Thousands of rats have descended on villages on an island in southern Myanmar, a local official said on Tuesday, in what some have taken to be an ill omen of impending disaster.
Residents of Haingyi island, one of the larger islands in the Irrawaddy Delta, have been battling the plague of rodents since the critters scurried into their villages over the weekend.
Short of pied pipers, desperate authorities have resorted to paying residents 50 kyat (four US cents) for each dead animal in a bid to contain the outbreak.
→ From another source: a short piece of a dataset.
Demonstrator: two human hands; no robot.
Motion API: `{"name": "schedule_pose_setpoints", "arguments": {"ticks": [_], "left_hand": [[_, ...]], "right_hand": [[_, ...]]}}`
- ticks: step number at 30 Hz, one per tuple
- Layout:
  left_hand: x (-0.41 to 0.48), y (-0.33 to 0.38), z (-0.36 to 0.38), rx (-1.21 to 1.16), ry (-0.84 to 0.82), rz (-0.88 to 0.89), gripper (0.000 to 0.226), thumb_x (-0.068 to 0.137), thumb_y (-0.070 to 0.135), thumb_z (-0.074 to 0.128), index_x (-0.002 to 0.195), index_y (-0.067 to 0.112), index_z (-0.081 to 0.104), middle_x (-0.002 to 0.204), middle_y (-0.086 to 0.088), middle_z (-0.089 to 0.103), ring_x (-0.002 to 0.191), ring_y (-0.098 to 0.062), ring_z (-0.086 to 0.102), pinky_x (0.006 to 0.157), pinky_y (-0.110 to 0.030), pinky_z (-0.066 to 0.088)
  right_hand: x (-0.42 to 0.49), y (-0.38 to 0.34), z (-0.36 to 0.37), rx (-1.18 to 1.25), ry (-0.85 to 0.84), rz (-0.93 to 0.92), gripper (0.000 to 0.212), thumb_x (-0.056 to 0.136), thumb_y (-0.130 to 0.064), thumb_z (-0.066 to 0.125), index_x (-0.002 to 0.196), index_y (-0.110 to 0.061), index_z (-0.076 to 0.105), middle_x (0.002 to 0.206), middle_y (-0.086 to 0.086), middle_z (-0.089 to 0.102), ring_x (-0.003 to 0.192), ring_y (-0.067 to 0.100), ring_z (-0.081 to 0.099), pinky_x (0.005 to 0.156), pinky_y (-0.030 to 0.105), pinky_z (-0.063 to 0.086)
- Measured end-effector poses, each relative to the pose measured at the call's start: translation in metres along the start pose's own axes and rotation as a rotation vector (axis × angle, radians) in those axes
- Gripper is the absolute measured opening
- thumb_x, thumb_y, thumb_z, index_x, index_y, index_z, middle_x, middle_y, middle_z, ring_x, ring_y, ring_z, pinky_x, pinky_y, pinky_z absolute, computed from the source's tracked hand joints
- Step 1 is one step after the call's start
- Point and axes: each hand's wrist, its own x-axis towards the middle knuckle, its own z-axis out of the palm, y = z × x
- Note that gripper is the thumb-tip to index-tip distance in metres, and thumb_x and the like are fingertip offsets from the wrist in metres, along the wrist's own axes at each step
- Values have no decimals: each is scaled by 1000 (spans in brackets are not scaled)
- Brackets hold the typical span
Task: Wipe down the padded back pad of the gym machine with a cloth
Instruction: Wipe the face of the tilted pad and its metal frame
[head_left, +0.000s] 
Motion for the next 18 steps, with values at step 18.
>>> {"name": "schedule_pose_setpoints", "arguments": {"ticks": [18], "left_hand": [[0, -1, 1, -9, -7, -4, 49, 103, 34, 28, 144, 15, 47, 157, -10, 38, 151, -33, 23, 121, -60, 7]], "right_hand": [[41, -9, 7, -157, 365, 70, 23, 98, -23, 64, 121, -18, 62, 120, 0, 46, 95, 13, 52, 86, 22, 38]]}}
“More than 4,000 rats have been killed since they tried to enter the villages,” regional MP Phyo Zaw Shwe told AFP.
“According to traditional beliefs, these animals can predict bad weather. So people here are also worried about floods or earthquakes.”
Studies by Japanese scientists have shown mice and rats are sensitive to electromagnetic waves similar to what often occurs before a major earthquake—although there has been no notable seismic activity in Myanmar the last few days.
Pictures shared on social media showed locals collecting piles of the dead animals.
Phyo Zaw Shwe said some of the bodies had been sent away for testing for disease, but nothing had been found so far.
A villager in Than Cho Tan village told local media residents were killing the animals with “sticks, slingshots, and rocks”.
“This evening, the rats entered our village as well and so far we’ve managed to kill over 800,” he was quoted as saying by News Watch.
Myanmar is no stranger to rodent mobs.
Chin State, in the northwest, has repeatedly been hit by swarms of rats who come to gorge on bamboo fruit, which only appear once every 50-or-so years.
In the latest iteration in 2008, hundreds of people reportedly died when the rats turned from devouring the fruit to eating the crops of the local villagers.